9 out of 10 Iraqi women stay out of the job market
By Noor Faraj
Many obstacles prevent Iraqi women from helping to rescue Iraq’s flailing economy, which could use all the woman power it could get. Only 13% of women are ready to work, while only 8% of women are actually working, and fewer than 1% of them were able to reach decision-making positions in their fields.
This story narrates the reality of Iraqi women’s weak economic participation, traces its causes, and explains why women out of the work force makes the country poorer.
First wall: 9 out of 10 Iraqi women are not prepared to work
For most Iraqi women, the first hurdle to climb to seeking employment is social: they must want to work.
“I am responsible for seven children and a husband who is unable to work. Sometimes I don’t know how to feed them,”50-year-old Salima Mohammed told us. When asked whether she is able to work, Salima didn’t see how the question was relevant to her situation.
Women in Iraq do not work. Out of every 10 Iraqi women, nine are economically inactive*, while the proportion is almost inverse among men. For every 10 Iraqi men, eight are economically active.

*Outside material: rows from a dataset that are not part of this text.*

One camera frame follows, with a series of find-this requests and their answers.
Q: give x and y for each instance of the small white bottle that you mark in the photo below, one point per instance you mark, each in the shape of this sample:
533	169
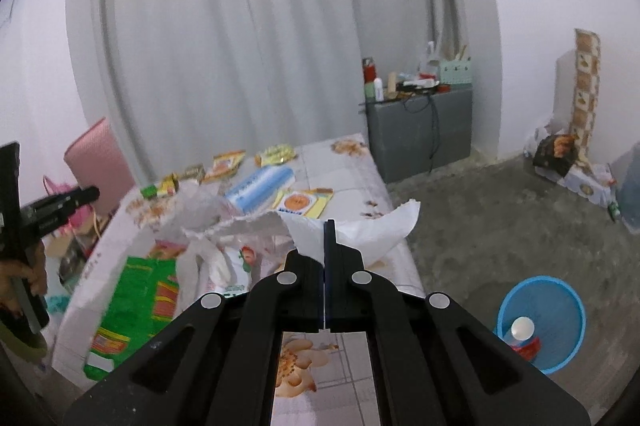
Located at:
378	90

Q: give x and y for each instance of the orange yellow snack packet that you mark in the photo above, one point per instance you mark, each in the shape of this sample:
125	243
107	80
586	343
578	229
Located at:
225	164

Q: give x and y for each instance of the grey cabinet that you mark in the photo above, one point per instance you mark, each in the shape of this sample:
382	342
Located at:
400	141

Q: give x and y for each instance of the white cup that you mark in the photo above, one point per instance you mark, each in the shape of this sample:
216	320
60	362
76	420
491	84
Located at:
522	328

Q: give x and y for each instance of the orange snack bag pink edge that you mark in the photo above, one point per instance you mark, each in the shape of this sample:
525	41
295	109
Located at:
167	249

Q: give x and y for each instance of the small yellow packet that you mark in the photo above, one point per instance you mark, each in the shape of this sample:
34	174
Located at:
169	184

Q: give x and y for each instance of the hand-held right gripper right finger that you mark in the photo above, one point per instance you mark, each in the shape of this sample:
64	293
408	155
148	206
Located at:
336	281

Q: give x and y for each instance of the pale green holder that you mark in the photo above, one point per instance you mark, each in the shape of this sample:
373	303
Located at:
456	72

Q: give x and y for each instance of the white panel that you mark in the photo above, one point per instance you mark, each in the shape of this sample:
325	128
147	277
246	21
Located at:
564	86

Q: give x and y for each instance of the small green box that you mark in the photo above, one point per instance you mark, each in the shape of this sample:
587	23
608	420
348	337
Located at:
149	192

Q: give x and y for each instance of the blue white packet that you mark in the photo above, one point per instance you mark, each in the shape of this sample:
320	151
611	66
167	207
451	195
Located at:
260	188

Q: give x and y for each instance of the blue plastic basket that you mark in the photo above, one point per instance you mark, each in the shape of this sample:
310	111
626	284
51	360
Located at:
555	306

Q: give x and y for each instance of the white strawberry print bottle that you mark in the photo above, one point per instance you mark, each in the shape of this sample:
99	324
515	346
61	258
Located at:
245	256

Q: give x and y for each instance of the pink handbag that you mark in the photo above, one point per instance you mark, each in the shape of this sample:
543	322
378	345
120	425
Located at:
77	220

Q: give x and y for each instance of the pink cushion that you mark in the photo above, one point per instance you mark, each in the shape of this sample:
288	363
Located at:
97	161

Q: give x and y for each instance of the gold white box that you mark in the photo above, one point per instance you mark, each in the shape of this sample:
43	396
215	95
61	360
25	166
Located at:
192	172

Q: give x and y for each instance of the white cloth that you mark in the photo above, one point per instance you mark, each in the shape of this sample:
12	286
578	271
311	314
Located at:
212	263

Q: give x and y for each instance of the yellow round print packet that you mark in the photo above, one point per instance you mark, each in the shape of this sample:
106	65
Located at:
300	203

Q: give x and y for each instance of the dark printed box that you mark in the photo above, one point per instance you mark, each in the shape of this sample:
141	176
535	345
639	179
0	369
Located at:
552	154

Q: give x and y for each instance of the red bottle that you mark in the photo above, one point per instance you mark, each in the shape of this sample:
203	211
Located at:
369	70

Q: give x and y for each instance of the white spray bottle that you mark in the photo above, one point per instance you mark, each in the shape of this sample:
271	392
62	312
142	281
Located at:
432	56

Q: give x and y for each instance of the small green bottle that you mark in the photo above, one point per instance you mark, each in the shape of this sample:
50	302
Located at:
614	211

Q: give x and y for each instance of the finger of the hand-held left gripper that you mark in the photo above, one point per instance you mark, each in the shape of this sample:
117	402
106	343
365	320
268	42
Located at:
65	201

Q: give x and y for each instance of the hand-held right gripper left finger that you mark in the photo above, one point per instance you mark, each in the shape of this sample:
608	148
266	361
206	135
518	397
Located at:
316	281

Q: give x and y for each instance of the white curtain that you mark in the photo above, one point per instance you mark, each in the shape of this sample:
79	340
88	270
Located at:
225	31

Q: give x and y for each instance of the clear plastic bag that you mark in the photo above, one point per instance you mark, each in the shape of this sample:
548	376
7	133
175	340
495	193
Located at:
200	206

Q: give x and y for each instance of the yellow noodle packet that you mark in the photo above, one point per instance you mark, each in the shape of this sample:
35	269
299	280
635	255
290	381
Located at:
276	154

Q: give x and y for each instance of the green snack bag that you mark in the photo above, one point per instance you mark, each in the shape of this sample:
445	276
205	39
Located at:
135	306

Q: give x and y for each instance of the person's left hand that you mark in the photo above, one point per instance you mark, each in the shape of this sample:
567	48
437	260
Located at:
35	273

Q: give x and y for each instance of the red wrapper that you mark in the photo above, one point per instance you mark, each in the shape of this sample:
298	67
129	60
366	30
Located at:
529	348

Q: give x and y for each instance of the white paper tissue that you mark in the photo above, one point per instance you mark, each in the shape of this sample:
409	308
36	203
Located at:
365	231

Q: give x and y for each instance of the white printed carton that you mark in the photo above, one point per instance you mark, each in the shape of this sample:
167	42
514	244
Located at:
585	186

According to the results of a survey conducted by the Iraqi Ministry of Planning for 2011, the number of Iraqi women who are prepared to enter the labor market does not exceed 13% of the total female population, which is low compared to other developing countries. ILO statistics in 2019 indicate Iraq ranks third lowest for the proportion of economically active women among 189 countries.
This low percentage is largely the result of factors associated with the nature of Iraqi society and its perception of the role of women. Women are often unable to work because they are forbidden, according to a study by the United Nations Assistance Mission for Iraq (UNAMI) entitled “Violence Against Women in Iraq: Problems and Options.” Three out of five older men say women in their households do not have the right to work. Two out of five young people share the same view.
Nevertheless, three out of five young males respect women’s right to work. In a society where young people make up more than half of the population, this is a significant generational development.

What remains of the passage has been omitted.